Heavy crude is typically more dense and viscous than other oil grades. Refiners with facilities that can process these grades value heavy crude because its lower cost results in higher margins from producing fuels from these grades.
The Organization of the Petroleum Exporting Countries' (OPEC) output cuts have targeted heavy crude, with linchpin producer Saudi Arabia and Venezuela reducing their exports of heavy crude. That has increased the price of Middle East heavy crudes for Asian delivery, making it economical for traders to ship crude from Russia, the Atlantic Basin and the United States to Asia.
"The OPEC cuts started from medium and heavy grades and Venezuela (a key supplier to China) is exporting less," said a Singapore-based crude oil trader.
The tightening heavy crude supplies are occurring at a time when demand for these types has increased after refiners upgraded their plants, the trader said. Heavy crude typically yields a higher percentage of residue fuels when first processed at a refinery and that residue is then reformulated into higher-value fuels such as gasoline and diesel fuel in so-called cracking units.
Since late last year, China, the world's second-largest oil consumer, has stepped up imports from North America, one of the few regions where oil production is growing.
Asia's strong pull for heavy sour crude from the Americas led Mars to hit its highest level in a year relative to North American price benchmark West Texas Intermediate (WTI) as traders forecast increased export demand from Asia. [nL1N1FV1RM]
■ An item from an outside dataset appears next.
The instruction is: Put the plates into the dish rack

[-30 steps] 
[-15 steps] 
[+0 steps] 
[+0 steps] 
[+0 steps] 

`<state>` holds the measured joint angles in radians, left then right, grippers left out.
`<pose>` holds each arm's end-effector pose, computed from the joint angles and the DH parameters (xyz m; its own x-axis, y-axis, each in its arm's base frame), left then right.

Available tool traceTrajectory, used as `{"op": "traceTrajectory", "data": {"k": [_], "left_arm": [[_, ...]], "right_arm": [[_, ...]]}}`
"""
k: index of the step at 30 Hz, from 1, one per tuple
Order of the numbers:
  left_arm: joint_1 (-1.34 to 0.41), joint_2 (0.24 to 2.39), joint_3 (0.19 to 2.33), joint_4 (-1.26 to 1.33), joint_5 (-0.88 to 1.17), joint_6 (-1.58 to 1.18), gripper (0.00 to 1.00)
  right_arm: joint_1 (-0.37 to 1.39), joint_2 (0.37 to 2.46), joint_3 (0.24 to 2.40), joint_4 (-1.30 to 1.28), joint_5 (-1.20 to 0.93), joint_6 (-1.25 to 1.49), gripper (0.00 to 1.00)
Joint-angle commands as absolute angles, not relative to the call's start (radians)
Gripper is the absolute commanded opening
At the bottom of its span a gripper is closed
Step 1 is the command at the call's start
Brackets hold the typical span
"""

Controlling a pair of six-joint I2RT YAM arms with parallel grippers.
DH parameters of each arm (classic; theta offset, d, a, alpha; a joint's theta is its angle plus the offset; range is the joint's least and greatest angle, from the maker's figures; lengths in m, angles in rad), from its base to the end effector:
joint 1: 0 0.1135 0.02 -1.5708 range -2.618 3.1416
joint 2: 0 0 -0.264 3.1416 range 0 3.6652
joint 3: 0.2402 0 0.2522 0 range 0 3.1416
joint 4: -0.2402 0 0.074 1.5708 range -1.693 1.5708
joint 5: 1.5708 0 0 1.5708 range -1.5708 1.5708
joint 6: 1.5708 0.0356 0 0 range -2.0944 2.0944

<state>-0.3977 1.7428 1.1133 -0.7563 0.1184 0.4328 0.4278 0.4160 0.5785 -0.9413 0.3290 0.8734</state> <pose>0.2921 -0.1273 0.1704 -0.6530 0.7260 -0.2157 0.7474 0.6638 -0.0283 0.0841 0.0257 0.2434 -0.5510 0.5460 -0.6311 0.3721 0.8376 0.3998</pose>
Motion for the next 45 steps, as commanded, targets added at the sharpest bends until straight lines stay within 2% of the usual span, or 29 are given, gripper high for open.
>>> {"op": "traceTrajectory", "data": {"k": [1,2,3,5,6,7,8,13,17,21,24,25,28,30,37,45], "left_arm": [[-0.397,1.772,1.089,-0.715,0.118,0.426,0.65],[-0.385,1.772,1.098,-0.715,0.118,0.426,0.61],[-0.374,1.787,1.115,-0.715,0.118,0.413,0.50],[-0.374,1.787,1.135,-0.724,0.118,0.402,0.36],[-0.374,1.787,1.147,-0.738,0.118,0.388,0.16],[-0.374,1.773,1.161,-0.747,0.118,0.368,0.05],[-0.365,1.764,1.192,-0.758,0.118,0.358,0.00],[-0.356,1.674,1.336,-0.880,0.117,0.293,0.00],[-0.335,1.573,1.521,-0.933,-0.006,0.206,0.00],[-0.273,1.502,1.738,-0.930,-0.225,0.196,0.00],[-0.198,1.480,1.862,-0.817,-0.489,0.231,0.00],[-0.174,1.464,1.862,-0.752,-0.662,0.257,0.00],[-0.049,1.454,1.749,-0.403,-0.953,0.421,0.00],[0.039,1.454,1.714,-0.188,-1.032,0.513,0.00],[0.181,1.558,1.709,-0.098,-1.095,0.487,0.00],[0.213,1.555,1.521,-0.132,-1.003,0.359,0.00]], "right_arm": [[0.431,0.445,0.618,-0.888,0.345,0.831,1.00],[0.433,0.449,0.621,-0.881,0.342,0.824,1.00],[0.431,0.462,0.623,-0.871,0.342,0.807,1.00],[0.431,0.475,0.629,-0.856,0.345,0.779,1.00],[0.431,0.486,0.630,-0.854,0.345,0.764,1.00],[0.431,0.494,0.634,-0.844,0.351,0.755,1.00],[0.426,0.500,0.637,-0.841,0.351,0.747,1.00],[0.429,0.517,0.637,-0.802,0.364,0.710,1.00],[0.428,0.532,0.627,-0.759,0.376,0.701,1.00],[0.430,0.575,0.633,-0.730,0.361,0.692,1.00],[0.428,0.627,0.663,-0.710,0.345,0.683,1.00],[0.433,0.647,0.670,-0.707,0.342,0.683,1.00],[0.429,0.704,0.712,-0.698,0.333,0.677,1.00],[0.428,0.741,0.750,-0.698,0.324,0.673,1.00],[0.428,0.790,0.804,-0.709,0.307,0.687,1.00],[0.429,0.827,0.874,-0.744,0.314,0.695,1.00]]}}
The Ligurian Sea, a Suezmax tanker, loaded 600,000 barrels of U.S. Gulf Coast Blend from Port Arthur in Texas. The tanker then went around South Africa to arrive at Lanshan port in Shandong in early January after a 55-day journey, shipping data on Thomson Reuters Eikon showed.
The cargo contained Canadian Access Western Blend, a heavy sour grade with an API gravity of about 22 degrees and nearly 4 percent sulphur, said two trade sources who track oil flows.
Chinese agent Sinoenergy sold the bulk of the cargo to Shandong Tianhong Chemical and the rest went to Shandong Haiyou Petrochemical Group, they said.
The Mars cargo may go to Chinese independent refiner Shandong Wonfull Petrochemical Group, who are close to buying the heavy-sour grade for the first time for April delivery, said a source with knowledge of the proposed deal. The source declined to be named due to company policy.
Wonfull will likely buy the cargo from Swiss trader Trafigura [TRAFG.UL], an active seller of U.S. crude in Asia, said a second trader who closely tracks oil deals in Shangdong.
Castleton Commodities International (CCI) also plans to ship 1 million barrels of an unknown heavy crude grade from the United States to China onboard the Suezmax tanker Erviken which is scheduled to load on Feb. 20, according to one trader, a source in the shipping industry and shipping data.
Sinoenergy, Trafigura, Wonfull, CCI and Haiyou declined to comment. Tianhong could not be reached for comment. [nL1N1FN1N4]
China's largest refiner Sinopec imported heavy crude from the U.S. Gulf late last year, a source with knowledge of the matter said, confirming an earlier Reuters story. [nL4N1E43HE]
(Reporting by Liz Hampton in HOUSTON, Catherine Ngai in NEW YORK, Florence Tan and Mark Tay in SINGAPORE; Additional reporting by Jane Chung in SEOUL and Osamu Tsukimori in TOKYO; Editing by Christian Schmollinger)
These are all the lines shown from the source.